Suresnes (/fr/) is a commune in Hauts-de-Seine, in the western inner suburbs of Paris, located 9.3 km from the centre of Paris. As of 2023, the population of the commune was 48,956.

Suresnes borders the Bois de Boulogne in the 16th arrondissement of Paris, across the Seine. Its neighbouring communes are Nanterre, Puteaux, Rueil-Malmaison and Saint-Cloud. Suresnes's landmarks include the Mémorial de la France combattante, where an annual ceremony is held on 18 June, as well as Suresnes American Cemetery and Memorial nearby, below Fort Mont-Valérien, in addition to Foch Hospital in the town centre.

The commune is served by Suresnes–Mont-Valérien station on the Transilien network and by two stops on Île-de-France tramway Line 2, all three giving access to the La Défense business district and its RER A, RER E and Paris Métro Line 1 services.

==History==

Fort Mont-Valérien (along with its Mémorial de la France combattante) is situated in the commune, as is Suresnes American Cemetery and Memorial. Suresnes has an elegant view of Paris and the Eiffel Tower, as does neighbouring Saint-Cloud.

Robert Ormond Maugham, the father of W. Somerset Maugham, built a "country house" in Suresnes around 1883. The house, which still exists at 5 Rue Worth, was described by R.O. Maugham's grandson, Robin Maugham, as being, "very odd indeed – half Swiss chalet and half Japanese, with a projecting roof, stucco walls, and wooden supports for the little balconies." The Hôtel de Ville was completed in 1889.

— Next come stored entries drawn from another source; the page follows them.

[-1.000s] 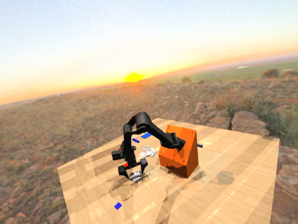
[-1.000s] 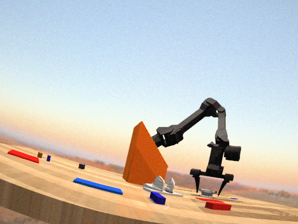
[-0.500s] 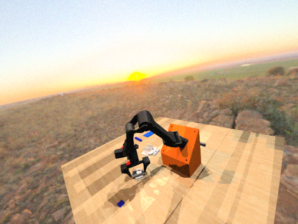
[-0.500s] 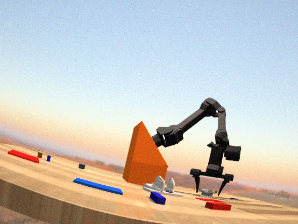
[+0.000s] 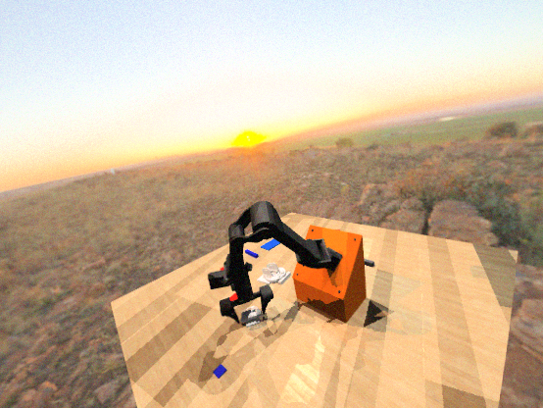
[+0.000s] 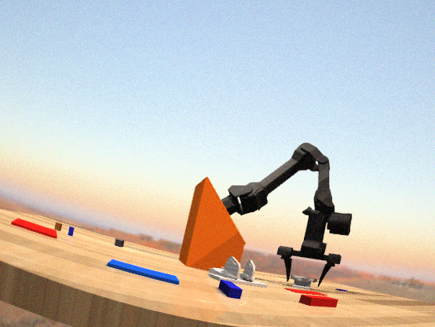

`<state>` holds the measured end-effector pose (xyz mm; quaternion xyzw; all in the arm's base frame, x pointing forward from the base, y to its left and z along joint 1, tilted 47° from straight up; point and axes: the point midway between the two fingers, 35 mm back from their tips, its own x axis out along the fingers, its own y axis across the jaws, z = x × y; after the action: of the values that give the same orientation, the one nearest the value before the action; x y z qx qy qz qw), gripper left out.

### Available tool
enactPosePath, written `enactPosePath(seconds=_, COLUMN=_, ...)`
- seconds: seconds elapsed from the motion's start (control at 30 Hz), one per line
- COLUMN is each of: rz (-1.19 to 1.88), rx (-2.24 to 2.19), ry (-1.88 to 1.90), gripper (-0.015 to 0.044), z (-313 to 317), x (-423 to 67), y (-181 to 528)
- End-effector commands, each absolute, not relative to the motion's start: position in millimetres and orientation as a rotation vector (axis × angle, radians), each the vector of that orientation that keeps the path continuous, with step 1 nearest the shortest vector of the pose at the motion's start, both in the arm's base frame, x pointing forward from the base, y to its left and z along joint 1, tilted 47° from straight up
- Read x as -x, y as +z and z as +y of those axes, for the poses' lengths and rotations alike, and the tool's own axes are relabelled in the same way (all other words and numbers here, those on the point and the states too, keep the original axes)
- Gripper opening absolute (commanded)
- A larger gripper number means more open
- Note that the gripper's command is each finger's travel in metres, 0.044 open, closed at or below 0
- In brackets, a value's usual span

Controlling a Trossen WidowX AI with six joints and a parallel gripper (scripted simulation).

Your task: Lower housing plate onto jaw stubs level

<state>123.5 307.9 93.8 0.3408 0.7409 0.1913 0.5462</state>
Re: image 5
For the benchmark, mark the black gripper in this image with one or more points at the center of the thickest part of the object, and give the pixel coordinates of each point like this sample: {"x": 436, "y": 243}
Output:
{"x": 245, "y": 294}

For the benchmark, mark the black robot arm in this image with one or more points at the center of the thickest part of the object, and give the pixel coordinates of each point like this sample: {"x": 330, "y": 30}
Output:
{"x": 266, "y": 224}

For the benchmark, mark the blue flat bar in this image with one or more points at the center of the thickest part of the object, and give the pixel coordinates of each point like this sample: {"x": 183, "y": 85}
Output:
{"x": 270, "y": 245}

In 1974 the Spanish Socialist Workers Party held its 26th Congress in Suresnes (it was illegal in Spain under Franco). Felipe González was elected Secretary General, replacing Rodolfo Llopis Ferrándiz. González was from the "reform" wing of the party, and his victory signaled a defeat for the historic and veteran wing of the Party. The direction of the party shifted from the exiles to the young people in Spain who had not fought in the Spanish Civil War.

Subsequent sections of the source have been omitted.